The hinge works pretty much the same as a 360° hinge found on most 2-1 laptops. You can lay it out on a flat surface, use it like a mini-laptop, hold it like a book, you can fold it all the way around so you can use it with one hand and the two screens face outwards or put it in a tent position for watching videos.
When folded it can easily fit in your pocket as any smartphone would. The company didn’t provide many details on hardware specifications such as battery life, price, camera support. But according to Wired, the Surface Duo is powered by the Snapdragon 855 processor.
On the software side, the device is running a heavily customized version of Android that looks like the Windows 10X operating system that the larger Surface Neo runs. The dual-screen device will have full access to the Google Play Store, and will also run optimized Windows apps. These are, of course, prototype specifications, they are sure to change until the device’s actual launch.
According to Microsoft, the Surface Duo is not going to compete in the smartphone market, but rather to be a device that makes you more creative and productive. The marketing video demoed how you can use one display as a keyboard for better productivity or as a game controller for ultimate gaming experience.
The Surface Duo will be available during next year’s holiday season, said Microsoft chief product officer Panos Panay onstage.
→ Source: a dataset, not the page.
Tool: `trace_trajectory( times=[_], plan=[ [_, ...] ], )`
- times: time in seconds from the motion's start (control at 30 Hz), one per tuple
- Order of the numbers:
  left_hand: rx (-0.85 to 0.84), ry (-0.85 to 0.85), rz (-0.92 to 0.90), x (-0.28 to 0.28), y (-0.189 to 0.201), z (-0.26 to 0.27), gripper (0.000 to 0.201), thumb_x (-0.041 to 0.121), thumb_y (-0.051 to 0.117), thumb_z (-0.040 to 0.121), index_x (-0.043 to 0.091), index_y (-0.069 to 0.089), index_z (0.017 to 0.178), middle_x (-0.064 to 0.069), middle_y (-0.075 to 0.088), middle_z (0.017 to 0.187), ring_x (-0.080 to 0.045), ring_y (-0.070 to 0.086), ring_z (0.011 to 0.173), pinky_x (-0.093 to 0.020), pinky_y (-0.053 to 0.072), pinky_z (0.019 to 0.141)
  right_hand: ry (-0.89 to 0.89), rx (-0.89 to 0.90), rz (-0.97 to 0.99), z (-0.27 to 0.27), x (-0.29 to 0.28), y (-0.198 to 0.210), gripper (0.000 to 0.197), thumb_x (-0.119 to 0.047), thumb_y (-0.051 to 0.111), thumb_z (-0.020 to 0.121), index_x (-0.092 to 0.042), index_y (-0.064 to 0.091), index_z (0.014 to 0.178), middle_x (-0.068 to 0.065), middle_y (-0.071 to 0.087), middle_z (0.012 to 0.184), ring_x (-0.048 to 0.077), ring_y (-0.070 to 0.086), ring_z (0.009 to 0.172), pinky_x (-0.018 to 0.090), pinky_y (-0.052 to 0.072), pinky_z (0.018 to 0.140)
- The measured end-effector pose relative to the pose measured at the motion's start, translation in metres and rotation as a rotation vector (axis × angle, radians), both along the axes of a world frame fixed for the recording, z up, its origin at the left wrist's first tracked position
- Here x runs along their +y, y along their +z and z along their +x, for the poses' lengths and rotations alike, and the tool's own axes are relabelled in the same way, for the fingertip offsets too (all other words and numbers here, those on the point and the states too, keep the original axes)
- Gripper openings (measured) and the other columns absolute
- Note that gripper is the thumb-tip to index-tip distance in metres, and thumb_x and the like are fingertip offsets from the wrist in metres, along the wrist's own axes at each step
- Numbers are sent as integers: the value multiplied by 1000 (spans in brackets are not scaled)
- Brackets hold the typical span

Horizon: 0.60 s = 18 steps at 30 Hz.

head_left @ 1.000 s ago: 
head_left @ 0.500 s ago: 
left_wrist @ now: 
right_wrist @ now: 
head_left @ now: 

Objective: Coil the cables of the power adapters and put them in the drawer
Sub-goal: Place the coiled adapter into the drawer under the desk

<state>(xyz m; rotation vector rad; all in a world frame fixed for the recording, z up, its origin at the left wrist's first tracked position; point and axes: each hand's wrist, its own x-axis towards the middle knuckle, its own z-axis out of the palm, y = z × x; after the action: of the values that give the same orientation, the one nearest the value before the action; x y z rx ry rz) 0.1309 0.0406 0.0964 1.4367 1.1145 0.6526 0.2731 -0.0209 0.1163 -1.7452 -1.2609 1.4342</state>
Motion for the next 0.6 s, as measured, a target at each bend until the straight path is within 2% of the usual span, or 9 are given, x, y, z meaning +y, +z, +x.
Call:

In the meantime, Microsoft is trying to get developers on board to update their apps to support the dual-screen features.
It’s not the prettiest looking foldable device, but given the fact that the first folding phones are way too fragile for everyday use and not ready for mass-market production, this looks far more robust than any folding phone. The dual-screen doesn’t have the ability to turn into a big, single screen, though. Anyway, we’re more than a year to go, so we can expect a design change.